**PROMPT**: Exact copy, no pictures: output each line below as it stands.

[Start of section]

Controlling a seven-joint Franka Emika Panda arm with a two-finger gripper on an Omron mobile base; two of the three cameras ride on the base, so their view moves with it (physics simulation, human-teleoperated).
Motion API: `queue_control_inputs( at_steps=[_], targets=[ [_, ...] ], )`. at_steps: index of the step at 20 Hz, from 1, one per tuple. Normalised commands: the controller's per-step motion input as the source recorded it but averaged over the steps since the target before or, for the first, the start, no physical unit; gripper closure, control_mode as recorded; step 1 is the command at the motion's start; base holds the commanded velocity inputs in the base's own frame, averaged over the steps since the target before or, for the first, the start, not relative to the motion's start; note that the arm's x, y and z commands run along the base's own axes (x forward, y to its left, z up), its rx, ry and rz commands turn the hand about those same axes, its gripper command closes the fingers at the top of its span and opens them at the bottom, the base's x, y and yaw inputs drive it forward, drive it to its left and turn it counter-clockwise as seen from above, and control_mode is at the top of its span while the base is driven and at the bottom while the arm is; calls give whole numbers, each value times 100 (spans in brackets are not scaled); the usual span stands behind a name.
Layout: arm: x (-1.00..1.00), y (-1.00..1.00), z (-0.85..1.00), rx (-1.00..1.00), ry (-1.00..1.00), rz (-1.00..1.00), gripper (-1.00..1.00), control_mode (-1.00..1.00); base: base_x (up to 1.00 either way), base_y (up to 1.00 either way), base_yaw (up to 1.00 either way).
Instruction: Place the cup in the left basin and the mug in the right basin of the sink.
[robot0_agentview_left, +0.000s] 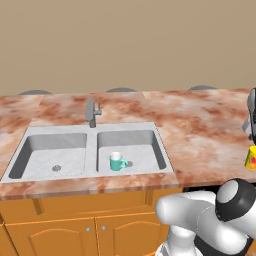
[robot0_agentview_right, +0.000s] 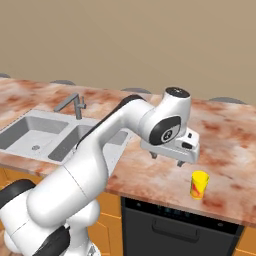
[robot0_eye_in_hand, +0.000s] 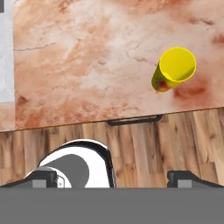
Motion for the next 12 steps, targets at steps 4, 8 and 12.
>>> queue_control_inputs(
  at_steps=[4, 8, 12],
  targets=[
    [-5, -8, -5, 0, 8, 0, -100, -100, 0, 0, 0],
    [-2, -8, -3, 0, 16, -4, -100, -100, 0, 0, 0],
    [0, -6, -10, 0, 20, -2, -100, -100, 0, 0, 0]
  ],
)
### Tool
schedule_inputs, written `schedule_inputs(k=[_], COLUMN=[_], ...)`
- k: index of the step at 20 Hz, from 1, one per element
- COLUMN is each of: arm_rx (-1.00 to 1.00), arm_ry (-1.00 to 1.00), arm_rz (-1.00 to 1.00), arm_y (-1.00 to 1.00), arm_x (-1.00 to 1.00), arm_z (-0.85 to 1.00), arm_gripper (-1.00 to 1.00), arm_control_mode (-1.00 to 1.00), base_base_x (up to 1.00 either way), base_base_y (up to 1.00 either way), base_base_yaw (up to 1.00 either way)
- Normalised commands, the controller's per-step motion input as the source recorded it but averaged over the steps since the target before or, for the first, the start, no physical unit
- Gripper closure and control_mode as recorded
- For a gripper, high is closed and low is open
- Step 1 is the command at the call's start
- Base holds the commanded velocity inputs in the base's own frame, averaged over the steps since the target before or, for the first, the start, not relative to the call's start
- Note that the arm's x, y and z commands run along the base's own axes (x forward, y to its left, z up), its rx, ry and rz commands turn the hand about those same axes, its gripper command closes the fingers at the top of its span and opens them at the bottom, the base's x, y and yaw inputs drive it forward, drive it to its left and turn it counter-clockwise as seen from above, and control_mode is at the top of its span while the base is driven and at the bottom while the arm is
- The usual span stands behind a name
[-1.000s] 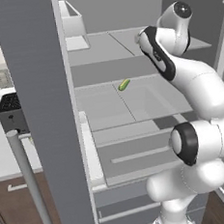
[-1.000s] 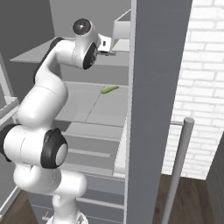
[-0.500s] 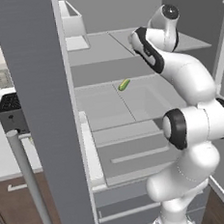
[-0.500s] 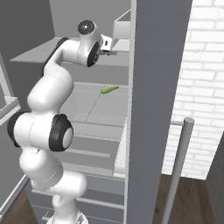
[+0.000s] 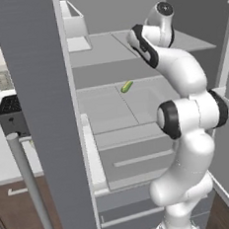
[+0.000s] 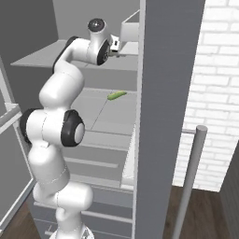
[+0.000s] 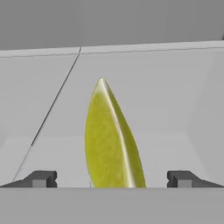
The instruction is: Grab a lemon wedge from the fridge and one ice cube from the ice bowl, and put them in the glass of lemonade.
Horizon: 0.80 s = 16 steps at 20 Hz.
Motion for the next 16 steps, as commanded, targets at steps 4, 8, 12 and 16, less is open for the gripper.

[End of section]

**OUTPUT OF THE EXERCISE**:
Controlling a seven-joint Franka Emika Panda arm with a two-finger gripper on an Omron mobile base; two of the three cameras ride on the base, so their view moves with it (physics simulation, human-teleoperated).
Motion API: `queue_control_inputs( at_steps=[_], targets=[ [_, ...] ], )`. at_steps: index of the step at 20 Hz, from 1, one per tuple. Normalised commands: the controller's per-step motion input as the source recorded it but averaged over the steps since the target before or, for the first, the start, no physical unit; gripper closure, control_mode as recorded; step 1 is the command at the motion's start; base holds the commanded velocity inputs in the base's own frame, averaged over the steps since the target before or, for the first, the start, not relative to the motion's start; note that the arm's x, y and z commands run along the base's own axes (x forward, y to its left, z up), its rx, ry and rz commands turn the hand about those same axes, its gripper command closes the fingers at the top of its span and opens them at the bottom, the base's x, y and yaw inputs drive it forward, drive it to its left and turn it counter-clockwise as seen from above, and control_mode is at the top of its span while the base is driven and at the bottom while the arm is; calls give whole numbers, each value times 100 (spans in brackets are not scaled); the usual span stands behind a name.
Layout: arm: x (-1.00..1.00), y (-1.00..1.00), z (-0.85..1.00), rx (-1.00..1.00), ry (-1.00..1.00), rz (-1.00..1.00), gripper (-1.00..1.00), control_mode (-1.00..1.00); base: base_x (up to 1.00 either way), base_y (up to 1.00 either way), base_yaw (up to 1.00 either way).
Instruction: Place the cup in the left basin and the mug in the right basin of the sink.
[robot0_agentview_left, +0.000s] 
[robot0_agentview_right, +0.000s] 
[robot0_eye_in_hand, +0.000s] 
Motion for the next 12 steps, targets at steps 4, 8 and 12.
>>> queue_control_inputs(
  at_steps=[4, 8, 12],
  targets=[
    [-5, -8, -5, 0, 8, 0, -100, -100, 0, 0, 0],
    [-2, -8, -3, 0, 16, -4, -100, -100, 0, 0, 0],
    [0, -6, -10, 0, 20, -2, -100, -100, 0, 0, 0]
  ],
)
### Tool
schedule_inputs, written `schedule_inputs(k=[_], COLUMN=[_], ...)`
- k: index of the step at 20 Hz, from 1, one per element
- COLUMN is each of: arm_rx (-1.00 to 1.00), arm_ry (-1.00 to 1.00), arm_rz (-1.00 to 1.00), arm_y (-1.00 to 1.00), arm_x (-1.00 to 1.00), arm_z (-0.85 to 1.00), arm_gripper (-1.00 to 1.00), arm_control_mode (-1.00 to 1.00), base_base_x (up to 1.00 either way), base_base_y (up to 1.00 either way), base_base_yaw (up to 1.00 either way)
- Normalised commands, the controller's per-step motion input as the source recorded it but averaged over the steps since the target before or, for the first, the start, no physical unit
- Gripper closure and control_mode as recorded
- For a gripper, high is closed and low is open
- Step 1 is the command at the call's start
- Base holds the commanded velocity inputs in the base's own frame, averaged over the steps since the target before or, for the first, the start, not relative to the call's start
- Note that the arm's x, y and z commands run along the base's own axes (x forward, y to its left, z up), its rx, ry and rz commands turn the hand about those same axes, its gripper command closes the fingers at the top of its span and opens them at the bottom, the base's x, y and yaw inputs drive it forward, drive it to its left and turn it counter-clockwise as seen from above, and control_mode is at the top of its span while the base is driven and at the bottom while the arm is
- The usual span stands behind a name
[-1.000s] 
[-1.000s] 
[-0.500s] 
[-0.500s] 
[+0.000s] 
[+0.000s] 
[+0.000s] 
The instruction is: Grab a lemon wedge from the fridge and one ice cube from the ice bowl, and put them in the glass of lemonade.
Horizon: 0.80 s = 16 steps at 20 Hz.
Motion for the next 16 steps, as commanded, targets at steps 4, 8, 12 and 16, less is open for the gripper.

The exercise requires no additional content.